RETROSPECTIVELY REGISTERED. TRIAL REGISTRATION: ClinicalTrials.gov NCT03893136
2019-03-25.
The online version contains supplementary material available at 10.1186/s41927-025-00551-6.
患有Takayasu动脉炎(TA)且主动脉弓上分支存在狭窄或闭塞的患者发生脑血管缺血事件(CVIEs)的风险很高。我们探讨了TA患者脑血流灌注与CVIEs之间的关系。
纳入接受计算机断层扫描灌注(CTP)检查且主动脉弓上分支受累的患者。主要终点是CVIEs。次要终点是不良结局(改良Rankin量表,mRS>3)。采用Spearman相关性分析、Cox回归分析、聚类分析和Kaplan–Meier曲线分析CTP参数、缺血性缺损(达峰时间,T>6秒)和缺血核心(脑血流量,CBF<30%)与随访期间CVIEs及不良结局之间的关系。
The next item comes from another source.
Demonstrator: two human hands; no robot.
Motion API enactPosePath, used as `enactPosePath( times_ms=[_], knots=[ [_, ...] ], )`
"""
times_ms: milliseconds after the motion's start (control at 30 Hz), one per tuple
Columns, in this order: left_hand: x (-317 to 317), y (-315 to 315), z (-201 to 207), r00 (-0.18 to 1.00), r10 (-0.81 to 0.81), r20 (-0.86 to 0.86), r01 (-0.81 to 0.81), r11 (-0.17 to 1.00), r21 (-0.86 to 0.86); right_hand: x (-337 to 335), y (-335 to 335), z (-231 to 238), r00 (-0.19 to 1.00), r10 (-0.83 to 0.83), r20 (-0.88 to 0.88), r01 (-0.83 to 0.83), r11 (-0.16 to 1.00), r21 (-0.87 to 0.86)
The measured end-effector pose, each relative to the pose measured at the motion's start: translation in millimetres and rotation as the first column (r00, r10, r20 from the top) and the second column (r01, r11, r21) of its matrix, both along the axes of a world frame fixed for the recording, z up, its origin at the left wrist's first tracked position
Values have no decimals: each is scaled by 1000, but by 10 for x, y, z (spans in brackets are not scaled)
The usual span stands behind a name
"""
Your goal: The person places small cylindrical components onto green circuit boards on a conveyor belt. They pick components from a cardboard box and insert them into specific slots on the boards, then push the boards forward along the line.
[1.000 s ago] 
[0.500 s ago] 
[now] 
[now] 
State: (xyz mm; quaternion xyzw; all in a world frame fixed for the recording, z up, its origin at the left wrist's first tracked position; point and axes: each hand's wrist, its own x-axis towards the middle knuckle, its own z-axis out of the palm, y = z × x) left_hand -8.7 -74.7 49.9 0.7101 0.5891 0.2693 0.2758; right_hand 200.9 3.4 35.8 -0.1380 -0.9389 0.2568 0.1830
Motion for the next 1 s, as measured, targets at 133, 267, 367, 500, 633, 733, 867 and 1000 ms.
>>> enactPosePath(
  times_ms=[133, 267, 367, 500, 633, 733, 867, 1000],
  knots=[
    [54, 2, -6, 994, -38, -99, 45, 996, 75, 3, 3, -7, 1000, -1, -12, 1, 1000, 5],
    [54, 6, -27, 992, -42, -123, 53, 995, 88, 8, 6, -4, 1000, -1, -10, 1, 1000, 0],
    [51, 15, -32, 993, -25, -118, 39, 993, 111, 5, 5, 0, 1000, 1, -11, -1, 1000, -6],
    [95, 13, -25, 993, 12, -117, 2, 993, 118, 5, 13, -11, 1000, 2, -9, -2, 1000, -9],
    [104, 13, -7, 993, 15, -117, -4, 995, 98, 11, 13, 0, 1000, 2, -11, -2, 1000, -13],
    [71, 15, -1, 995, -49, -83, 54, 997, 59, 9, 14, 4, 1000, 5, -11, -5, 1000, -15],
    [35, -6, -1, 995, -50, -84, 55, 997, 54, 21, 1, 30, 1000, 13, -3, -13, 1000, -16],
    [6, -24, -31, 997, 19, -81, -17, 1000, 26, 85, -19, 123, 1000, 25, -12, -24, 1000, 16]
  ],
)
共纳入81例患者。缺血性缺损的中位数体积为2.5(IQR 0–34.1)mL。缺血性缺损与既往缺血性卒中、视力异常和椎动脉狭窄相关(均P<0.05)。在中位随访期16.0(IQR 3.0–29.0)个月期间,16例发生CVIEs,包括缺血性卒中(11例,68.8%)、失明(6例,37.5%)、死亡(3例,18.8%)、其他脑缺血症状恶化(3例,18.8%)。CVIEs与缺血性缺损(风险比,HR = 15.66[4.09–59.96],P<0.001)、血红蛋白(HR = 0.96[0.93–0.99],P = 0.003)和使用托珠单抗(HR = 5.71[1.63–20.00],P<0.001)独立相关。缺血性缺损预测CVIEs的1年AUC为0.79(95%CI = 62.07–95.62),3年AUC为0.81(95%CI = 0.65–0.96)。此外,患者可分为三组。第1组(炎症型)和第2组(非炎症型)发生CVIEs的风险相似。与第1组相比,第3组(炎症伴低灌注型)发生CVIEs的风险最高(HR 35.2[4.63–267.58],P<0.001)。Kaplan–Meier曲线显示,缺血性缺损高或属于第3组的患者发生CVIEs或不良结局的风险更高。
高缺血性缺损是主动脉弓上分支受累的TA患者发生CVIEs的危险因素。炎症且缺血性缺损高的患者在随访期间发生CVIEs和不良结局的风险很高。
回顾性注册。试验注册:ClinicalTrials.gov NCT03893136
2019年3月25日。
在线版本包含可在10.1186/s41927-025-00551-6获取的补充材料。